A young man from Kinngait who fired a rifle into the municipality’s recreation office while seeking vengeance has been given a four-year term in prison.

Harry Josephee was 18 when he committed the offences in July 2018.

The recreation office in Kinngait was under fire on July 18, 2018 by a young man who had broken into the recreation office earlier in the day. He felt humiliated after being physically assaulted in the street following his initial crimes. 
NNSL file photo

He and another person broke into the recreation office on July 18, 2018 and took a number of items, including a .223 rifle. However, a security camera recorded the crime and a hamlet employee went to Josephee’s house the next day and asked for the rifle back.

Josephee handed it over.

Later in the day, the recreation director confronted Josephee in the street after noticing the young man wearing sneakers stolen from the recreation office. The angered recreation director grabbed Josephee by the throat and demanded the sneakers back, according to the court. Josephee almost lost consciousness. The sneakers were returned and Josephee was left in the street with just stockings on his feet.

Less than an hour later, the recreation director was back in his office when he heard loud bangs. He realized it was gun shots and “bullets were entering the office from various locations,” the court record states. The recreation director lied down on the floor to take cover.

All of the RCMP in Kinngait responded. They saw Josephee with a rifle nearby the recreation office. They ordered him to drop the weapon and he complied. Then he put his hands over his head and was arrested. Other items on the ground around him included a machete, rifle cartridges and casings and two boxes of ammunition.

The police determined that Josephee took the rifle from his uncle’s residence.

The offender was released on conditions three times. All three times he violated the terms of his release and was consequently arrested again and again. As a result, he had been kept in custody since Oct. 3, 2019.

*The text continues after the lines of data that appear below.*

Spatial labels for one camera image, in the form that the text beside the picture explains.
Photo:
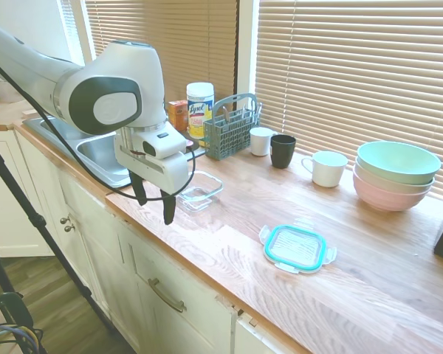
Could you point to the grey-blue cutlery basket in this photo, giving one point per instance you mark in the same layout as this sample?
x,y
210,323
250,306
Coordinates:
x,y
227,138

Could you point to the black tripod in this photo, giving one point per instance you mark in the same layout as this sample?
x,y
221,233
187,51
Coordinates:
x,y
29,210

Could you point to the wide beige window blind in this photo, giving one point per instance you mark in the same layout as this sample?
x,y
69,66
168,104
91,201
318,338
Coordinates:
x,y
354,70

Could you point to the mint green bowl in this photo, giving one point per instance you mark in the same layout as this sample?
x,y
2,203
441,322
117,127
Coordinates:
x,y
398,160

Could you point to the small orange box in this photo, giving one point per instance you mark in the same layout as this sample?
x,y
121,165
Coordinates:
x,y
178,115

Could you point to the Lysol wipes canister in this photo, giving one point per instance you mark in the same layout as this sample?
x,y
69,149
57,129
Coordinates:
x,y
200,110

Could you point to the cream bowl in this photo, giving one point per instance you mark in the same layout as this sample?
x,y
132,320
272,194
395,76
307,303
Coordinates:
x,y
373,181

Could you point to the metal spoon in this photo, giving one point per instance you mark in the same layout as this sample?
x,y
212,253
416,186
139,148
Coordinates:
x,y
225,113

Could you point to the pink bowl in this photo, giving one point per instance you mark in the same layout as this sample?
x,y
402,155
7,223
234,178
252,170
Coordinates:
x,y
387,199

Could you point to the stainless steel sink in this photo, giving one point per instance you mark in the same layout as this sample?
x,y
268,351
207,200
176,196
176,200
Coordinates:
x,y
96,155

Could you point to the metal fork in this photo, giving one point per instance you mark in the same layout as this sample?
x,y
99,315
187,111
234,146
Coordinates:
x,y
258,109

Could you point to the clear lid with teal seal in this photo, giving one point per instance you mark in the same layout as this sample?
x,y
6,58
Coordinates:
x,y
295,249

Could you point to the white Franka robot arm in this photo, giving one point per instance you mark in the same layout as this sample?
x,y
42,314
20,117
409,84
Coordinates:
x,y
33,70

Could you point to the black cup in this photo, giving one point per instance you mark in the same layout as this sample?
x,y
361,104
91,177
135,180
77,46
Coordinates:
x,y
282,153

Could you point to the white kitchen cabinet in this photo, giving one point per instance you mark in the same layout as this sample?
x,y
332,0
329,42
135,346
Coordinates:
x,y
133,265

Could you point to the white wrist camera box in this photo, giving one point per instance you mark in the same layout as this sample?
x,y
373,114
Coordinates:
x,y
162,142

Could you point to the narrow beige window blind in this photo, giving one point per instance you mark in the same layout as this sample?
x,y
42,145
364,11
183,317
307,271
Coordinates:
x,y
192,40

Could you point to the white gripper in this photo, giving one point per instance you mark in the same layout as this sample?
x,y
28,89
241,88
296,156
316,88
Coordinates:
x,y
162,171

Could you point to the clear glass food container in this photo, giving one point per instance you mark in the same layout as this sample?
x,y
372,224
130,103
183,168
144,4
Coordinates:
x,y
201,193

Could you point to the round metal cabinet knob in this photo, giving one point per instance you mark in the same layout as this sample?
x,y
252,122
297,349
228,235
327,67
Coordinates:
x,y
64,220
69,228

The Crown prosecutor sought a sentence of five years for Josephee.

The defence argued that the jail time should not exceed two years.

Josephee’s background reflects some hardships. He was raised primarily by his grandparents and the family suffered from homelessness and food insecurity. He lost two uncles and two friends to suicide.

“In the time leading up to the (firearms) incident Harry was struggling. He was homeless. He was often hungry,” the court decision states. “He was still very young but was trying to deal with the responsibilities of adulthood. He was not able to cope; he simply did not have the resources, maturity, or skills to address the multitude of issues he was faced with.”

The break and enter into the recreation office was the first time he was known to have committed a crime.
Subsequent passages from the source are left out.